* _Required action_:
Give back every line of the data exactly. Pictures are not part of the copy.

■ ■ ■ ■ ■ ■ ■

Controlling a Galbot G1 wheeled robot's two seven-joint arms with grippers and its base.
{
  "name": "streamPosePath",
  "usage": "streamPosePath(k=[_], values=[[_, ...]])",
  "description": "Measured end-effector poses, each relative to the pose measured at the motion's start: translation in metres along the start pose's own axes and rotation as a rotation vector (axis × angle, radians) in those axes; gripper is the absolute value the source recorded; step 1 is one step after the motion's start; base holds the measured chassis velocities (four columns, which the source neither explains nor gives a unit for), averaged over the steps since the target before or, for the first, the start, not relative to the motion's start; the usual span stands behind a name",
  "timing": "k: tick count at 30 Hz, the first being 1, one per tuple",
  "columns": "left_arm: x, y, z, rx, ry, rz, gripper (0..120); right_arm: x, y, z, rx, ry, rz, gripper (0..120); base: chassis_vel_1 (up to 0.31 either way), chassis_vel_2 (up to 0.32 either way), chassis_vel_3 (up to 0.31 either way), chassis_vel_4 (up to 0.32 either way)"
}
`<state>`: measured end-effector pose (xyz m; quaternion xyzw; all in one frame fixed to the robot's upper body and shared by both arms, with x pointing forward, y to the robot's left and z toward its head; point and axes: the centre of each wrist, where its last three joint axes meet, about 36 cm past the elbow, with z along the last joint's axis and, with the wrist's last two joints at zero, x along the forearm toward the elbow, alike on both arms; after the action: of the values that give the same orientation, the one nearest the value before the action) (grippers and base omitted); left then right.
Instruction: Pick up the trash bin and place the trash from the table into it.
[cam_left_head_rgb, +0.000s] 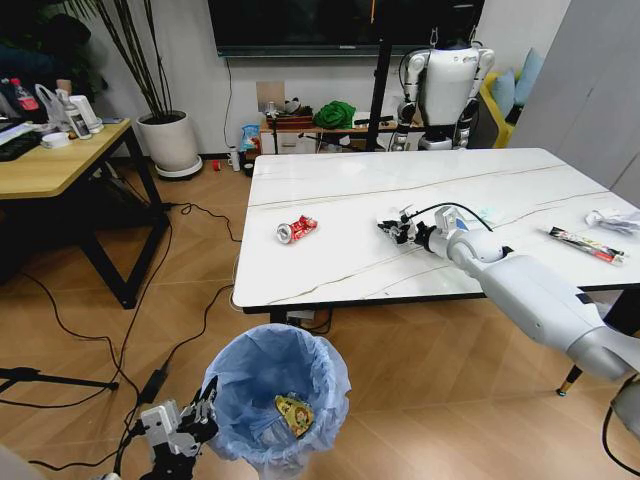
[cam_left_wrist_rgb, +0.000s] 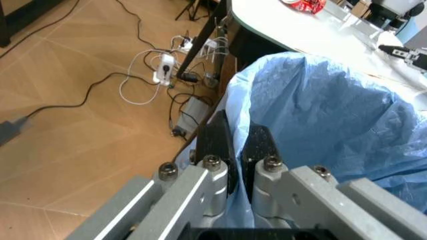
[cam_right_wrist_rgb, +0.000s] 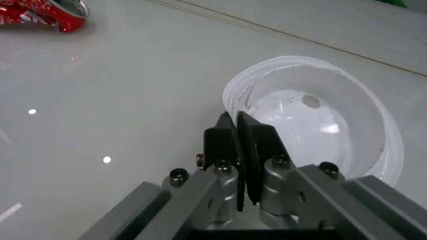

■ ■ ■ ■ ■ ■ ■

* _Written solution_:
Controlling a Galbot G1 wheeled robot's two seven-joint arms with grippers and its base.
{
  "name": "streamPosePath",
  "usage": "streamPosePath(k=[_], values=[[_, ...]])",
  "description": "Measured end-effector poses, each relative to the pose measured at the motion's start: translation in metres along the start pose's own axes and rotation as a rotation vector (axis × angle, radians) in those axes; gripper is the absolute value the source recorded; step 1 is one step after the motion's start; base holds the measured chassis velocities (four columns, which the source neither explains nor gives a unit for), averaged over the steps since the target before or, for the first, the start, not relative to the motion's start; the usual span stands behind a name",
  "timing": "k: tick count at 30 Hz, the first being 1, one per tuple",
  "columns": "left_arm: x, y, z, rx, ry, rz, gripper (0..120); right_arm: x, y, z, rx, ry, rz, gripper (0..120); base: chassis_vel_1 (up to 0.31 either way), chassis_vel_2 (up to 0.32 either way), chassis_vel_3 (up to 0.31 either way), chassis_vel_4 (up to 0.32 either way)"
}
`<state>`: measured end-effector pose (xyz m; quaternion xyzw; all in one frame fixed to the robot's upper body and shared by both arms, with x pointing forward, y to the robot's left and z toward its head; point and axes: the centre of each wrist, where its last three joint axes meet, about 36 cm past the elbow, with z along the last joint's axis and, with the wrist's last two joints at zero, x along the forearm toward the elbow, alike on both arms; after the action: of the values that give the same orientation, the one nearest the value before the action) (grippers and base omitted); left then right.
Instruction: Pick up the trash bin and place the trash from the table into it.
[cam_left_head_rgb, +0.000s] 
[cam_left_wrist_rgb, +0.000s] 
[cam_right_wrist_rgb, +0.000s] 

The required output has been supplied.